* **What is required**:
Return a copy of every line in the data below that contains "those".

_ _ _

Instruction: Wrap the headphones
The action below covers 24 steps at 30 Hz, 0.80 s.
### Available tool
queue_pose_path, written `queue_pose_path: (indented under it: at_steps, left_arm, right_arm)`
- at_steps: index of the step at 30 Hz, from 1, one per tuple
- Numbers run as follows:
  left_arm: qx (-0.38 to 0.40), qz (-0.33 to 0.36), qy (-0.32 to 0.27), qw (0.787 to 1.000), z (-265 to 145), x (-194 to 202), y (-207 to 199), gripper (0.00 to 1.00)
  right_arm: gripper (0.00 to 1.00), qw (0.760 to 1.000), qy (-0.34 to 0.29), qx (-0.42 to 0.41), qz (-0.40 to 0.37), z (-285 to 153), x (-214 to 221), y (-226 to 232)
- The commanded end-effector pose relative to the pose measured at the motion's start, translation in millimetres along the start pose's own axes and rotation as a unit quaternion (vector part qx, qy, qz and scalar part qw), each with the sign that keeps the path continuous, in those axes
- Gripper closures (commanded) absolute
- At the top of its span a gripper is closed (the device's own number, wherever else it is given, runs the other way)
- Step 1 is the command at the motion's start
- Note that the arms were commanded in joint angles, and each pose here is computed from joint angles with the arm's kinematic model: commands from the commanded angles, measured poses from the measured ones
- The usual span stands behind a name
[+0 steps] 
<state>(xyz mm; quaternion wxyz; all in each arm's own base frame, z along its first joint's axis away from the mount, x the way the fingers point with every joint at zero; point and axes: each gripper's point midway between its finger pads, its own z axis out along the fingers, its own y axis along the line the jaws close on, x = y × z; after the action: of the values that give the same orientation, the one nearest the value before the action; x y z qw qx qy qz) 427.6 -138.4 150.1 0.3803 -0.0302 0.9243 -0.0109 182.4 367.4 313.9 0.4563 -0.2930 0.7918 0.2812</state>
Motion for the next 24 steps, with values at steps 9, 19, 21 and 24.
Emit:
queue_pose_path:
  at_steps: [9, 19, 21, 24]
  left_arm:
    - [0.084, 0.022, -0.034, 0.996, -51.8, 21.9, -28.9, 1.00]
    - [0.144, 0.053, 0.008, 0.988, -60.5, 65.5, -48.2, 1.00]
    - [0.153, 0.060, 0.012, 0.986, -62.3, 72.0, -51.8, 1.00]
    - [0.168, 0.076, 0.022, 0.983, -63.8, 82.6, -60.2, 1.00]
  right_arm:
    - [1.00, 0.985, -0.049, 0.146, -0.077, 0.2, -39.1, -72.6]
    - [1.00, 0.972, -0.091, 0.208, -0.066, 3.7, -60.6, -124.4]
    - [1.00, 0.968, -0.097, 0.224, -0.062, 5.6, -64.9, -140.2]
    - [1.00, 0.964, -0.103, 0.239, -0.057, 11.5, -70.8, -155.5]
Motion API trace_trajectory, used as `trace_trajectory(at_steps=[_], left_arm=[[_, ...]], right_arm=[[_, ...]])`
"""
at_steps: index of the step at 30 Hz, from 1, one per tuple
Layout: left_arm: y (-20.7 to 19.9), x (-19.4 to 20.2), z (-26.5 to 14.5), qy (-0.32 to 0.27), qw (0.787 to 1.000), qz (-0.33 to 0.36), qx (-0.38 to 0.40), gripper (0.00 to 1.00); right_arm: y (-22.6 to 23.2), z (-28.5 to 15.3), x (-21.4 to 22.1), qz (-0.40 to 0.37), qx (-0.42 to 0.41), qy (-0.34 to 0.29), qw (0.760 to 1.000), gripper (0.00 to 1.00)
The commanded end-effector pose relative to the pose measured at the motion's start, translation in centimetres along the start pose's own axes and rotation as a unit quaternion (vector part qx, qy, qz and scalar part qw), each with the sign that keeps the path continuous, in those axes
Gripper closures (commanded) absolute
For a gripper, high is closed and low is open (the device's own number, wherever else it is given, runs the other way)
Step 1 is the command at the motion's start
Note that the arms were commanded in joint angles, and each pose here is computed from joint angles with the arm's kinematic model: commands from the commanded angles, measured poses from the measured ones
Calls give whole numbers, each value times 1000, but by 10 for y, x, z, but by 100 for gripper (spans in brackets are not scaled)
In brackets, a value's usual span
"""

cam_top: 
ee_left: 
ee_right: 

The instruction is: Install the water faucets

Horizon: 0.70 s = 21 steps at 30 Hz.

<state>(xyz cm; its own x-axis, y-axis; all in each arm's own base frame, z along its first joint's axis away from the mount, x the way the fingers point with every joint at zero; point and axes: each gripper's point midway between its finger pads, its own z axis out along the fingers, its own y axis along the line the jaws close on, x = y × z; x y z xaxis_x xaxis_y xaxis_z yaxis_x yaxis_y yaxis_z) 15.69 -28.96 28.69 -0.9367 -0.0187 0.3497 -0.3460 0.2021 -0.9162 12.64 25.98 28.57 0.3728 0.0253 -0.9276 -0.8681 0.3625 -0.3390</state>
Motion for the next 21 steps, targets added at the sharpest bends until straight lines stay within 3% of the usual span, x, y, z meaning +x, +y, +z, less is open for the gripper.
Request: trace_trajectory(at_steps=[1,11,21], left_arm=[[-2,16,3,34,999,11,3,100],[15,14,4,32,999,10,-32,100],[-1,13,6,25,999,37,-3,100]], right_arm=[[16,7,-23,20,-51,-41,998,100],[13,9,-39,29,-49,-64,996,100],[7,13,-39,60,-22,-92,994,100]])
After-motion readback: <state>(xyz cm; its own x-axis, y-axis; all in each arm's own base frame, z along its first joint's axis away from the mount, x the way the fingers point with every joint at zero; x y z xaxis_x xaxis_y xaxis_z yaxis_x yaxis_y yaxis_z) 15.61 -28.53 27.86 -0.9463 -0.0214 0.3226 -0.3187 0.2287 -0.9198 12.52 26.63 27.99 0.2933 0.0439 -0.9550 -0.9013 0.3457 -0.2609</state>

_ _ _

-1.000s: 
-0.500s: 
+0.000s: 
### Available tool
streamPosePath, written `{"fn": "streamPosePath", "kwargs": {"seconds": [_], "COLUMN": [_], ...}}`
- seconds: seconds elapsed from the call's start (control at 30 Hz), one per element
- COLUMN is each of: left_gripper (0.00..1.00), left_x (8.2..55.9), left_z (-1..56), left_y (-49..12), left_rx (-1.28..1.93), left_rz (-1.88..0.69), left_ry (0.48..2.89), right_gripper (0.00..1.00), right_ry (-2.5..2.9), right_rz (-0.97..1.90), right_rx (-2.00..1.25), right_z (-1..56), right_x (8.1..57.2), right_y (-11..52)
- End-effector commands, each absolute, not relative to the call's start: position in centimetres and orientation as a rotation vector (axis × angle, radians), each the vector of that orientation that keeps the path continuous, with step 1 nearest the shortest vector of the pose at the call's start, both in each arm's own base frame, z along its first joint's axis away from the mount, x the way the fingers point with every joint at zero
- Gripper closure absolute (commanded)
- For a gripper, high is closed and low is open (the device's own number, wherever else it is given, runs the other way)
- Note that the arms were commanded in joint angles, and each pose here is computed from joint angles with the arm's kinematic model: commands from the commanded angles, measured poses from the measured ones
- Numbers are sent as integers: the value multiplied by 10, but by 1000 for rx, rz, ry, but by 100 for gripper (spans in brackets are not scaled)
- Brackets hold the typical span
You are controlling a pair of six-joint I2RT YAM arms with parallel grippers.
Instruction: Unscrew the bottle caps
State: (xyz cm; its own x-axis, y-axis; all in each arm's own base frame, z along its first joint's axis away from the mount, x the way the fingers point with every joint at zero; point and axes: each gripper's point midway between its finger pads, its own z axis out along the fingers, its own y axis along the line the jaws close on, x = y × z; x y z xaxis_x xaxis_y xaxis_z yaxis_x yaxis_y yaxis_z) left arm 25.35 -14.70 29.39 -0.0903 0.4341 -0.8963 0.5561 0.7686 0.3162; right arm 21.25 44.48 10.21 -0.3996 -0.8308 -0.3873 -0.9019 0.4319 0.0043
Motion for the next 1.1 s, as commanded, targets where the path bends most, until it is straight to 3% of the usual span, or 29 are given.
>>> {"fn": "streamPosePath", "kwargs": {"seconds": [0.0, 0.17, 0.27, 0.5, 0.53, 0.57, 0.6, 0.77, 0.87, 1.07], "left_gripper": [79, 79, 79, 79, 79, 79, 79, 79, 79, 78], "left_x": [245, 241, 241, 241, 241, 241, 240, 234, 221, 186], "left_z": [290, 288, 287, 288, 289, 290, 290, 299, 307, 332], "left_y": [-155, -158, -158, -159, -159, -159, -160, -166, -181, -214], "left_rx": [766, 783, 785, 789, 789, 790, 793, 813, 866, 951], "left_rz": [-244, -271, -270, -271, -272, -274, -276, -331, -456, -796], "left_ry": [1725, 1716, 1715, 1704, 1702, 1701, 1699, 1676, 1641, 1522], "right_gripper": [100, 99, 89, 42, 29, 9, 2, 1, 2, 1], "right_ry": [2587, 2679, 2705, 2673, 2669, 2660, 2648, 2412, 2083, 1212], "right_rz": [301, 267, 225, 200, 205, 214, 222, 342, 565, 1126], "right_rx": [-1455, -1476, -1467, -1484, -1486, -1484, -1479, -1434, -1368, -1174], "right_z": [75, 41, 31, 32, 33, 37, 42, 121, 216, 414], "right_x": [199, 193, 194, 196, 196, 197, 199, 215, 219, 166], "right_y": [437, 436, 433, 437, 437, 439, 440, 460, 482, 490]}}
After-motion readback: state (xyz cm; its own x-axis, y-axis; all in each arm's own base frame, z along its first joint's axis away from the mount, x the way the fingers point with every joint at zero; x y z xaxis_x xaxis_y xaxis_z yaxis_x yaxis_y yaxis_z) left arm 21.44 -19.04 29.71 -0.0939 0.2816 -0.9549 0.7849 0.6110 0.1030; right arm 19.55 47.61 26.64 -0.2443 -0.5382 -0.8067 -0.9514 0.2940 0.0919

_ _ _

* **Exercise result**:
- The commanded end-effector pose relative to the pose measured at the motion's start, translation in millimetres along the start pose's own axes and rotation as a unit quaternion (vector part qx, qy, qz and scalar part qw), each with the sign that keeps the path continuous, in those axes
The commanded end-effector pose relative to the pose measured at the motion's start, translation in centimetres along the start pose's own axes and rotation as a unit quaternion (vector part qx, qy, qz and scalar part qw), each with the sign that keeps the path continuous, in those axes

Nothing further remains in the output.